How can I programmatically upload an artifact into Nexus?

There are several ways to upload artifacts into Nexus without running a build.

Direct Deploy

You can do an HTTP PUT of a file into /content/repositories/<repo-id>/<path-of-file>.  Using curl you can do this with:

curl -v -u admin:admin123 --upload-file pom.xml http://localhost:8081/nexus/content/repositories/releases/org/foo/1.0/foo-1.0.pom

Maven "deploy-file" Deployment

You can deploy files using the "deploy-file" goal on the Maven deploy plugin

Example without a pom file:

mvn deploy:deploy-file -DgroupId=com.somecompany -DartifactId=project -Dversion=1.0.0 -DgeneratePom=true -Dpackaging=jar -DrepositoryId=nexus -Durl=http://localhost:8081/nexus/content/repositories/releases -Dfile=target/project-1.0.0.jar

With a pom file:

mvn deploy:deploy-file -DgroupId=com.somecompany -DartifactId=project -Dversion=1.0.0 -DgeneratePom=false -Dpackaging=jar -DrepositoryId=nexus -Durl=http://localhost:8081/nexus/content/repositories/releases -DpomFile=pom.xml -Dfile=target/project-1.0.0.jar

This plugin goal also allows deployment of snapshot versions, and the plugin will take care of calculating the timestamped version needed:

mvn deploy:deploy-file -DgroupId=com.somecompany -DartifactId=project -Dversion=1.0.0-SNAPSHOT -DgeneratePom=true -Dpackaging=jar -DrepositoryId=nexus -Durl=http://localhost:8081/nexus/content/repositories/snapshots -Dfile=target/project-1.0.0-SNAPSHOT.jar

Note: The "repositoryId" parameter is not a Nexus repository ID, it is the ID of a server section in your settings.xml file which has then credentials needed for deployment.

<servers>
...
  <server>
      <id>nexus</id>
      <username>deployment</username>
      <password>deployment123</password>
    </server>
  </servers>

REST API Upload

Alternatively you can use the REST API.  This requires a multi-part form POST to /service/local/artifact/maven/content.

Here are some examples using curl.

1) Uploading an artifact and generating a pom file:

curl -v -F r=releases -F hasPom=false -F e=jar -F g=com.test -F a=project -F v=1.0 -F p=jar -F file=@project-1.0.jar -u admin:admin123 http://localhost:8081/nexus/service/local/artifact/maven/content

2) Uploading an artifact with a pom file:

curl -v -F r=releases -F hasPom=true -F e=jar -F file=@pom.xml -F file=@project-1.0.jar -u admin:admin123 http://localhost:8081/nexus/service/local/artifact/maven/content

3) Uploading a pom file by itself (with no artifact):

curl -v -F r=releases -F hasPom=true -F file=@pom.xml -u admin:admin123 http://localhost:8081/nexus/service/local/artifact/maven/content
Important: The file parameters MUST COME LAST or the curl commands will not work. If you are uploading a pom file, then the pom file parameter must come before the rest of the file parameters, but after all the other parameters.

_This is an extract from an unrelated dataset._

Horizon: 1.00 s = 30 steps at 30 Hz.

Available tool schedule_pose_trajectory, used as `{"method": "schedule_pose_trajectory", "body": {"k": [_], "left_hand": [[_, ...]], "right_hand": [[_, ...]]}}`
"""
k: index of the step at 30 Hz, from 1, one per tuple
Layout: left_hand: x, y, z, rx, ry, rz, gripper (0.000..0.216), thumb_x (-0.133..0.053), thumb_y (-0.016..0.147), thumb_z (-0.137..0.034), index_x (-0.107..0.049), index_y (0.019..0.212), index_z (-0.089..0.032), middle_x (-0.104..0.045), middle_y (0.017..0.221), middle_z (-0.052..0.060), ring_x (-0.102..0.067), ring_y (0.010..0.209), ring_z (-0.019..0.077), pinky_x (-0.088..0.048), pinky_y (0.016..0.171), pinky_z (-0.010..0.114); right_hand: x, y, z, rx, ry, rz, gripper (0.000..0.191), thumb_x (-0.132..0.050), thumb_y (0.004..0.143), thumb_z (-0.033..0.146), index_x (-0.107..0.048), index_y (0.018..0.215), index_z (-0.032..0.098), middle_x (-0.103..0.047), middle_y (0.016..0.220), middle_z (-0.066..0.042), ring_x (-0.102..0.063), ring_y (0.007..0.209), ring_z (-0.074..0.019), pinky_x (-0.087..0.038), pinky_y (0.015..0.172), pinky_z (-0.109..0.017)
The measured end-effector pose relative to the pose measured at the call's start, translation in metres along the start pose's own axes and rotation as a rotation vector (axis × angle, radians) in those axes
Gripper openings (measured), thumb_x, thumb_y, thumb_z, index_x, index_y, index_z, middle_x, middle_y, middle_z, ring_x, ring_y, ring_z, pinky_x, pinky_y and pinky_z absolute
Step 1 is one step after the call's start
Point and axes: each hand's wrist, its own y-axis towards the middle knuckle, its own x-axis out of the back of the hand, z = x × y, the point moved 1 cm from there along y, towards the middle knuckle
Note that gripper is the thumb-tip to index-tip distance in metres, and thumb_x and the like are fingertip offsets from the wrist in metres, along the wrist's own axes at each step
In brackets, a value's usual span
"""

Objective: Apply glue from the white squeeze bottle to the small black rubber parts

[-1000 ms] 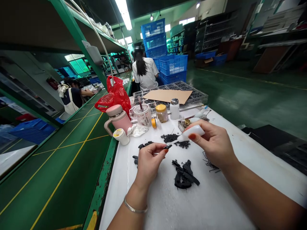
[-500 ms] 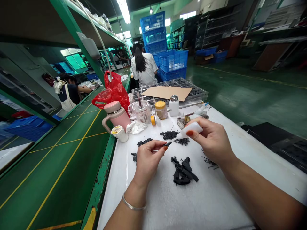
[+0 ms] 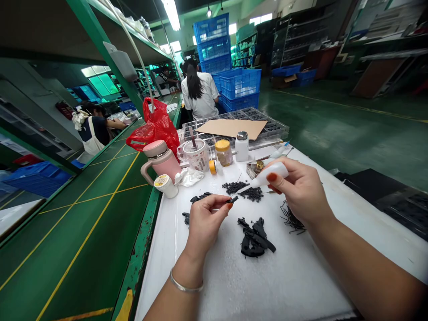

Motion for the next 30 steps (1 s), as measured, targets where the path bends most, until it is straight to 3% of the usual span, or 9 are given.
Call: {"method": "schedule_pose_trajectory", "body": {"k": [4, 13, 30], "left_hand": [[0.001, 0.001, -0.001, 0.017, -0.059, 0.018, 0.02, -0.07, 0.071, -0.026, -0.072, 0.085, -0.013, -0.069, 0.079, 0.007, -0.06, 0.069, 0.0158, -0.052, 0.06, 0.024], [0.002, 0.002, -0.003, 0.035, -0.096, 0.041, 0.022, -0.071, 0.071, -0.03, -0.072, 0.085, -0.013, -0.07, 0.078, 0.006, -0.061, 0.07, 0.0149, -0.052, 0.059, 0.023], [0.002, 0.002, -0.002, 0.025, -0.101, 0.042, 0.021, -0.072, 0.07, -0.029, -0.073, 0.085, -0.014, -0.07, 0.078, 0.007, -0.061, 0.07, 0.0151, -0.052, 0.058, 0.023]], "right_hand": [[0.0, 0.003, -0.007, -0.068, 0.128, 0.011, 0.026, -0.065, 0.079, 0.045, -0.062, 0.081, 0.018, -0.052, 0.066, 0.0, -0.045, 0.054, -0.0112, -0.036, 0.047, -0.024], [-0.005, -0.001, 0.004, -0.009, -0.09, 0.084, 0.027, -0.067, 0.078, 0.044, -0.062, 0.077, 0.017, -0.056, 0.07, -0.001, -0.045, 0.057, -0.0116, -0.034, 0.048, -0.024], [-0.005, 0.0, 0.004, 0.016, -0.13, 0.053, 0.026, -0.064, 0.08, 0.042, -0.062, 0.077, 0.017, -0.056, 0.071, -0.001, -0.046, 0.059, -0.0121, -0.035, 0.051, -0.025]]}}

For reference, here are all the available form parameters for this endpoint:

r : repository

hasPom - whether you are supplying the pom or you want one generated. If you are uploading a pom, then the parameters g, a, v, p, and c are not needed as part of the command as those values are extracted from the pom.ml

e - extension

g - group id

a - artifact id

v - version

p - packaging

c - classifier (optional, not shown in examples above)

file - each file to be uploaded, use one file parameter per file.

Note: Uploading via the REST API requires that the user has the "artifact upload" privilege in Nexus, in addition to create and update privileges on the target repository.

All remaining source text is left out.